== Requirement ==
This task calls for every line of the material to be output verbatim.

== Exercise material ==
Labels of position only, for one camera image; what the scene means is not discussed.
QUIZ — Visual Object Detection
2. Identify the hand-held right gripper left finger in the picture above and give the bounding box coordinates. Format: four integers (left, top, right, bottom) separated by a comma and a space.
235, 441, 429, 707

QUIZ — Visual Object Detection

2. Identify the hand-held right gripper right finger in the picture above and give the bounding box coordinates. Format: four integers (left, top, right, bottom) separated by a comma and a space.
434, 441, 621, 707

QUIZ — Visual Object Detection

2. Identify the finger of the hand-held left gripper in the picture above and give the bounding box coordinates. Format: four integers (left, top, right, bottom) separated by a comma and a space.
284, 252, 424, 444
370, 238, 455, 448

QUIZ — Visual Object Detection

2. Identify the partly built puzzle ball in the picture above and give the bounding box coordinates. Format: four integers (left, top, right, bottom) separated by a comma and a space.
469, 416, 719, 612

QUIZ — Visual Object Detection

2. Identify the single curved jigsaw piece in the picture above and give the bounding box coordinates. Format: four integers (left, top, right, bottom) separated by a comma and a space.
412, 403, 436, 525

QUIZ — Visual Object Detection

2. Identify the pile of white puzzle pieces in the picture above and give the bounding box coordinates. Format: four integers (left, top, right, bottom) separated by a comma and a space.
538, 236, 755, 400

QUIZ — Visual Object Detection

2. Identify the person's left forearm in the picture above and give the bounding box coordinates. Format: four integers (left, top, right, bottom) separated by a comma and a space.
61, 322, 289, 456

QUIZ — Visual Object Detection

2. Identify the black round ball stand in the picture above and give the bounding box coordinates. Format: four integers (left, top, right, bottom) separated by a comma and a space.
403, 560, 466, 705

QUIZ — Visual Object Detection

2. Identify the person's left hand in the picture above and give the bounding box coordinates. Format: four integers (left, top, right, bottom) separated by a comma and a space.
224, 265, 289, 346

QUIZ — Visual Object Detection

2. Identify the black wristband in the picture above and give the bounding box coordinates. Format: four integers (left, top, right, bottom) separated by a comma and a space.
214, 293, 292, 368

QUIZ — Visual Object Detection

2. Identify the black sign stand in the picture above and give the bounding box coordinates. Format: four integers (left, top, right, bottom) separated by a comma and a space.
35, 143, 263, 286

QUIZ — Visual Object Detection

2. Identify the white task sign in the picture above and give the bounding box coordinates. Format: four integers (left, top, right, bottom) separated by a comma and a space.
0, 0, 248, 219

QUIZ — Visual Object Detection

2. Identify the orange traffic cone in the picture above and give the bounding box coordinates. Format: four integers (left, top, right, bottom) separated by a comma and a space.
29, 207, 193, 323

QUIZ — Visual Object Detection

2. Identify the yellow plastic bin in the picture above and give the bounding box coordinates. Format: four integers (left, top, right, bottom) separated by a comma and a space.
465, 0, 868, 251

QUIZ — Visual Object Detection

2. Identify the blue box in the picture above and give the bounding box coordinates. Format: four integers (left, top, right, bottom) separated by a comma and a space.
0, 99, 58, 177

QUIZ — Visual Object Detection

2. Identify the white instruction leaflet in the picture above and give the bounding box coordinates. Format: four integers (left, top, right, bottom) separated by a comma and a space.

== Written response ==
Labels of position only, for one camera image; what the scene means is not discussed.
QUIZ — Visual Object Detection
2. Identify the hand-held right gripper left finger in the picture above and give the bounding box coordinates. Format: four integers (left, top, right, bottom) separated by a comma and a space.
235, 441, 429, 707

QUIZ — Visual Object Detection

2. Identify the hand-held right gripper right finger in the picture above and give the bounding box coordinates. Format: four integers (left, top, right, bottom) separated by a comma and a space.
434, 441, 621, 707

QUIZ — Visual Object Detection

2. Identify the finger of the hand-held left gripper in the picture above and give the bounding box coordinates. Format: four integers (left, top, right, bottom) separated by a comma and a space.
284, 252, 424, 444
370, 238, 455, 448

QUIZ — Visual Object Detection

2. Identify the partly built puzzle ball in the picture above and give the bounding box coordinates. Format: four integers (left, top, right, bottom) separated by a comma and a space.
469, 416, 719, 612

QUIZ — Visual Object Detection

2. Identify the single curved jigsaw piece in the picture above and give the bounding box coordinates. Format: four integers (left, top, right, bottom) separated by a comma and a space.
412, 403, 436, 525

QUIZ — Visual Object Detection

2. Identify the pile of white puzzle pieces in the picture above and give the bounding box coordinates. Format: four integers (left, top, right, bottom) separated by a comma and a space.
538, 236, 755, 400

QUIZ — Visual Object Detection

2. Identify the person's left forearm in the picture above and give the bounding box coordinates. Format: four integers (left, top, right, bottom) separated by a comma and a space.
61, 322, 289, 456

QUIZ — Visual Object Detection

2. Identify the black round ball stand in the picture above and give the bounding box coordinates. Format: four integers (left, top, right, bottom) separated by a comma and a space.
403, 560, 466, 705

QUIZ — Visual Object Detection

2. Identify the person's left hand in the picture above and give the bounding box coordinates. Format: four integers (left, top, right, bottom) separated by a comma and a space.
224, 265, 289, 346

QUIZ — Visual Object Detection

2. Identify the black wristband in the picture above and give the bounding box coordinates. Format: four integers (left, top, right, bottom) separated by a comma and a space.
214, 293, 292, 368

QUIZ — Visual Object Detection

2. Identify the black sign stand in the picture above and give the bounding box coordinates. Format: four integers (left, top, right, bottom) separated by a comma and a space.
35, 143, 263, 286

QUIZ — Visual Object Detection

2. Identify the white task sign in the picture above and give the bounding box coordinates. Format: four integers (left, top, right, bottom) separated by a comma and a space.
0, 0, 248, 219

QUIZ — Visual Object Detection

2. Identify the orange traffic cone in the picture above and give the bounding box coordinates. Format: four integers (left, top, right, bottom) separated by a comma and a space.
29, 207, 193, 323

QUIZ — Visual Object Detection

2. Identify the yellow plastic bin in the picture above and give the bounding box coordinates. Format: four integers (left, top, right, bottom) separated by a comma and a space.
465, 0, 868, 251

QUIZ — Visual Object Detection

2. Identify the blue box in the picture above and give the bounding box coordinates. Format: four integers (left, top, right, bottom) separated by a comma and a space.
0, 99, 58, 177

QUIZ — Visual Object Detection

2. Identify the white instruction leaflet in the picture above and give the bounding box coordinates. Format: four integers (left, top, right, bottom) separated by a comma and a space.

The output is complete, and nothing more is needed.